Questo tende a creare dei “punti ciechi”, ossia delle aree dell’infrastruttura IT non protette al meglio delle necessità e non è un caso che il 69% delle organizzazioni si dica propensa al consolidamento degli strumenti di sicurezza in uso. Riuscire a farlo, trovando uno, due o comunque pochi fornitori di tecnologie che garantiscano la piena copertura del perimetro aziendale e degli endpoint può non essere facile e anche questo, almeno in linea teorica, pretende una certa propensione ad aguzzare l’ingegno.
L’implementazione di un motore di sicurezza, da applicare a tutti i vettori, avvantaggia la raccolta di informazioni sulle minacce tra tutti i segmenti dell’architettura IT e, non di meno, feed e alert devono essere condivisi tra tutte le persone che, all’interno e all’esterno dell’azienda, sono deputate alla difesa. Possono bastare le API messe a disposizione dai fornitori di software e tool di cyber security ma, anche in materia di collaborazione, essere creativi è un atout.
La quarta C, la creatività
Pensare in modo creativo, liberare l’intuizione, attingere laddove non si sarebbe attinto altrimenti. Un suggerimento lo dà Aarthi Krishna di Capgemini: poiché gli hacker provengono da diverse regioni del mondo, i team di cyber security dovrebbero essere composti da persone di etnie e di culture diverse per miscelare tra loro prospettive e approcci alla security diverse.

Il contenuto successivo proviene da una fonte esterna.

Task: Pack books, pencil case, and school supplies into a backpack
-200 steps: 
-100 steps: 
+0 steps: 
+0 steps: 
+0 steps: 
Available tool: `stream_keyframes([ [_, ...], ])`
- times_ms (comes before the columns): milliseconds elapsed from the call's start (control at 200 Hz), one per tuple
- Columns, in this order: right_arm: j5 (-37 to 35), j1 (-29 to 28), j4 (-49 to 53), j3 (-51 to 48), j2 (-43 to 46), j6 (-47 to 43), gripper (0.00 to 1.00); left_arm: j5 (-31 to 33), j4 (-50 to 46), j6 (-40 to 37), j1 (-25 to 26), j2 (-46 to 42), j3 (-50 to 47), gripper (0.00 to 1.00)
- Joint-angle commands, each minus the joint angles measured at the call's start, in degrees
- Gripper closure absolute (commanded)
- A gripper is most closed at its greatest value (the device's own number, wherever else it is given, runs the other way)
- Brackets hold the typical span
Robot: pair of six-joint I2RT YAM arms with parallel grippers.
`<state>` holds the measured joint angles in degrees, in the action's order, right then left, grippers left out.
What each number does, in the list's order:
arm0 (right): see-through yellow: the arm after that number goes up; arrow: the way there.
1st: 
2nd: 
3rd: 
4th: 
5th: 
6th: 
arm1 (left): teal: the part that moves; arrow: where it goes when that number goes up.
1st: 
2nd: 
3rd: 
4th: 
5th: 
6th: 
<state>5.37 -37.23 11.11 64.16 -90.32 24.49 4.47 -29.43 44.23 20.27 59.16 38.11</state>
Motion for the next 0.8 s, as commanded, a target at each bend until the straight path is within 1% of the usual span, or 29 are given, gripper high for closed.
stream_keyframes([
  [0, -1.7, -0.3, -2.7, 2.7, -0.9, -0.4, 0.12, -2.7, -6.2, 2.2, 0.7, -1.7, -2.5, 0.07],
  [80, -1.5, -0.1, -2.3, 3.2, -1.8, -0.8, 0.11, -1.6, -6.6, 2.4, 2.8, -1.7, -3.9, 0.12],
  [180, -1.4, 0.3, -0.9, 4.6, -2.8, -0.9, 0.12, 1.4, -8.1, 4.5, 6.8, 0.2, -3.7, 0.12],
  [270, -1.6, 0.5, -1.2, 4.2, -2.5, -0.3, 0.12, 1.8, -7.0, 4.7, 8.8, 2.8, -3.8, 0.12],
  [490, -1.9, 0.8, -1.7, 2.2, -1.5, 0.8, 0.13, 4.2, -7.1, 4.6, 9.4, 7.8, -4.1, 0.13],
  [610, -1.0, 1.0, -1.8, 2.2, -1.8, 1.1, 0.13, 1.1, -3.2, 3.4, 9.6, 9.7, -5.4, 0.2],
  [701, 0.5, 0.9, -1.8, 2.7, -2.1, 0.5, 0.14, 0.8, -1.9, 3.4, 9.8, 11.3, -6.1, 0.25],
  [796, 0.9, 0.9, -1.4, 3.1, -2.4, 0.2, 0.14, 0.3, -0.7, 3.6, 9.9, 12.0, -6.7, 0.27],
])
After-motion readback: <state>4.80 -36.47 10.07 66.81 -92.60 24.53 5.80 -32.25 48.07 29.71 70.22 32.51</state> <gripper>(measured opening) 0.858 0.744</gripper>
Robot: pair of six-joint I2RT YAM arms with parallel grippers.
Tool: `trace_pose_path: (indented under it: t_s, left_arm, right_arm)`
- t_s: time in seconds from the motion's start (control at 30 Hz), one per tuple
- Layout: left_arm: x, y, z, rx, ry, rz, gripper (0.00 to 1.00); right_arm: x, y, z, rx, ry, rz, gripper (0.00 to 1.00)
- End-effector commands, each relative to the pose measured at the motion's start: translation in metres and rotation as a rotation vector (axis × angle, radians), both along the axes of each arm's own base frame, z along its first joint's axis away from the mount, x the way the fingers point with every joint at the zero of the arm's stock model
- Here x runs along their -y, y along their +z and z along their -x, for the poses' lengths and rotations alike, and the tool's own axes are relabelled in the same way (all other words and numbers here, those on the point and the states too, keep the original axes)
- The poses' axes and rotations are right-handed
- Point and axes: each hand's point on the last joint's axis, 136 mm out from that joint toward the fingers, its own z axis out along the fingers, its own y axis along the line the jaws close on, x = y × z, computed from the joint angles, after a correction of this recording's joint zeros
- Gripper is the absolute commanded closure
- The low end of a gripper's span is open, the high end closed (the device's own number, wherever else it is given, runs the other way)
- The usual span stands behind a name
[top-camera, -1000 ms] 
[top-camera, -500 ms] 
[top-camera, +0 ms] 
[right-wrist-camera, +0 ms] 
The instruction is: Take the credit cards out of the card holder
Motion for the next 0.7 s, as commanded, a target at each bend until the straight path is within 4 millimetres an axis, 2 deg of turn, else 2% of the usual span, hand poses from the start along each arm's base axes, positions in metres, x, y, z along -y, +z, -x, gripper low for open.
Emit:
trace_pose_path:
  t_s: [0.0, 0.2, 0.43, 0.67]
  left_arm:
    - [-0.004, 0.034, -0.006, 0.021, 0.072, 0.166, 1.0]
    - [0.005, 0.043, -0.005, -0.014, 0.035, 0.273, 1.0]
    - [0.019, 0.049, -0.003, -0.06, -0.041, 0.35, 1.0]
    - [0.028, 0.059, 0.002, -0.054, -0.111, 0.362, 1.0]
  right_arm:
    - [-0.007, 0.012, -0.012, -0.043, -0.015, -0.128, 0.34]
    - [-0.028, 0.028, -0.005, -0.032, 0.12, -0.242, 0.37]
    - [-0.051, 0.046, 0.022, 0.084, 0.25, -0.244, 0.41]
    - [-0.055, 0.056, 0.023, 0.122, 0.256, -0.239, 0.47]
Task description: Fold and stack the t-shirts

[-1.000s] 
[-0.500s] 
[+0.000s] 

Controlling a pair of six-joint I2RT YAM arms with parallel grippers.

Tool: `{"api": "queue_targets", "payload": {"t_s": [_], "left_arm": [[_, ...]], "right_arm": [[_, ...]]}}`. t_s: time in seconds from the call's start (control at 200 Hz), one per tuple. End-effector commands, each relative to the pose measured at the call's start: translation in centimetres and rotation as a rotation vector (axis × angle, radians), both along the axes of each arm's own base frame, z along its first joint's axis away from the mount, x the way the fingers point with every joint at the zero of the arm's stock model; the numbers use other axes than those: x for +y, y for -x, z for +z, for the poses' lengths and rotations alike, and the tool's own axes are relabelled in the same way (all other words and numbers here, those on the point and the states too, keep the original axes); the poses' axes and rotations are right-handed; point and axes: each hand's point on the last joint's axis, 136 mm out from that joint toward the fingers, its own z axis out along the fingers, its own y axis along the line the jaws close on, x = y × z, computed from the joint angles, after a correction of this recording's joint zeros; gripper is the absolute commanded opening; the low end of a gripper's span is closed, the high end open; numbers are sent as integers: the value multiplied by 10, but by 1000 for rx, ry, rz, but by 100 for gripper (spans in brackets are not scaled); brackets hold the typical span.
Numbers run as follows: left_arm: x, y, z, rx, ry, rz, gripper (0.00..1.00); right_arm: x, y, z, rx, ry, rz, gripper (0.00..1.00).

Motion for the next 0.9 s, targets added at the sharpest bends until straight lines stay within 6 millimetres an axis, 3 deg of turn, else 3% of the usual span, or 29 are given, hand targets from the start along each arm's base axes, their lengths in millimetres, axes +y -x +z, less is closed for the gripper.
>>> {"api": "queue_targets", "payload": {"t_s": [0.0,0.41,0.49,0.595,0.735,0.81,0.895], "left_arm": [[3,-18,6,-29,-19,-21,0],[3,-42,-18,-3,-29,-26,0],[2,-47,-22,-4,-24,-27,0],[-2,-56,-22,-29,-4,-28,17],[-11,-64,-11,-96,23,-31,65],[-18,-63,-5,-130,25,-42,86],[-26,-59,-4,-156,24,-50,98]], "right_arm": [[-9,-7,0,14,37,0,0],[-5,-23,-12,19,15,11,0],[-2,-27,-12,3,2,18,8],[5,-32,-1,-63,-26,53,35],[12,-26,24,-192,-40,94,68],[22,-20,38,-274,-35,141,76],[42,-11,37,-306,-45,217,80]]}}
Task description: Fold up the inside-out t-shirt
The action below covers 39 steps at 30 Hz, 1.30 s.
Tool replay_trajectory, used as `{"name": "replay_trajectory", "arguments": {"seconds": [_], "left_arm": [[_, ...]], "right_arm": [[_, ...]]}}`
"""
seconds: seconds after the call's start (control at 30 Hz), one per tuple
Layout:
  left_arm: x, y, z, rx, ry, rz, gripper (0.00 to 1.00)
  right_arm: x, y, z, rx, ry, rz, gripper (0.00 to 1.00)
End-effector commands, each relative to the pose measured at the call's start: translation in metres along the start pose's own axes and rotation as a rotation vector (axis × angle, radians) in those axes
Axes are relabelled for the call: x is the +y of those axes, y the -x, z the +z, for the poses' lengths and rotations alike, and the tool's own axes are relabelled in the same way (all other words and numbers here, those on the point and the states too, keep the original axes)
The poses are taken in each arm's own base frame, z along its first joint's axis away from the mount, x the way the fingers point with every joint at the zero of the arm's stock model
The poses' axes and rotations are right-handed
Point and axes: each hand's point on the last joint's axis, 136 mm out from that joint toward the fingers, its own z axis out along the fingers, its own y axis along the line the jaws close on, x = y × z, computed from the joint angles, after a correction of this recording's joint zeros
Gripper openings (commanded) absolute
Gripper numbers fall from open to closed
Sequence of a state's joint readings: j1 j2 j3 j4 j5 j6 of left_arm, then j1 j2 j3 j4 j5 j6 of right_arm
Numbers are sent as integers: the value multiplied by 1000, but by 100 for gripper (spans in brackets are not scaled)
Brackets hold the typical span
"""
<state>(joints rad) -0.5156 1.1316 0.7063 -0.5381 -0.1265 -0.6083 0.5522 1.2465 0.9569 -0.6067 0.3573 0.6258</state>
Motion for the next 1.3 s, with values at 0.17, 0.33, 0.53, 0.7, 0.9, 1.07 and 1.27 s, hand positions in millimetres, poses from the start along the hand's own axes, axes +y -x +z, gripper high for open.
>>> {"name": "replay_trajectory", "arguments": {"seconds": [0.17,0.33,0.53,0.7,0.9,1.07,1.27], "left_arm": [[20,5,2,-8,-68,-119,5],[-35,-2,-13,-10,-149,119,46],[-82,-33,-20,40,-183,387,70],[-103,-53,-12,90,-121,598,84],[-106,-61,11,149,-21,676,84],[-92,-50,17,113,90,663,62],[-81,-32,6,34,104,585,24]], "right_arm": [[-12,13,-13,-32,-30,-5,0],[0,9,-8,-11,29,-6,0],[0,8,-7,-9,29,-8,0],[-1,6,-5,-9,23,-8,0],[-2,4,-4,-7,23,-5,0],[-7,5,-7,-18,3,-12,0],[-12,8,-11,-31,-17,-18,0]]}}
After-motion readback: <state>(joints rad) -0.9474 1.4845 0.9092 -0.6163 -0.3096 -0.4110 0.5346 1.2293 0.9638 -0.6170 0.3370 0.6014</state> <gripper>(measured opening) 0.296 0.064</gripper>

Questo però è un consiglio pratico, ci sono attitudini che possono essere difficilmente misurate, proprio perché rientrano nella definizione di soft skill. Si può partire dicendo che chi lavora nella cyber security si trova spesso confrontato con problemi per i quali non ci sono né manuali operativi né documentazione esaustiva. Non solo: riuscire a intuire e anticipare le mosse della criminalità cyber richiede una buona dose di creatività, quasi a emulare il pensiero degli attaccanti, quel “pensa come loro” tipico dei film.
Il ruolo esclusivamente reattivo non è più adatto alla cyber security, benché la pronta risposta alle minacce e agli attacchi sia ancora determinante. Gioca un ruolo sempre più capitale la capacità di protezione preventiva, perché policy restrittive e controlli degli accessi non sono più sufficienti a mitigare i pericoli a cui ogni organizzazione è potenzialmente esposta.
Allo stesso modo, la creatività diventa essenziale nel formare i dipendenti ai principi di sicurezza. La teoria è pesante, soprattutto per chi non è particolarmente avvezzo all’argomento e si concentra malvolentieri sulle precauzioni. Le simulazioni non programmate di un attacco DDos o di un attacco phishing sono molto più istruttive e mostrano in modo pratico quali azioni devono essere intraprese dai dipendenti, dando così un senso al processo formativo. È gamification, e come tale può coinvolgere anche i collaboratori più restii e, non da ultimo, consente di identificare le persone più sensibili all’argomento (key user) e fare leva su queste per tenere alta la guardia all’interno di ogni singola unità operativa.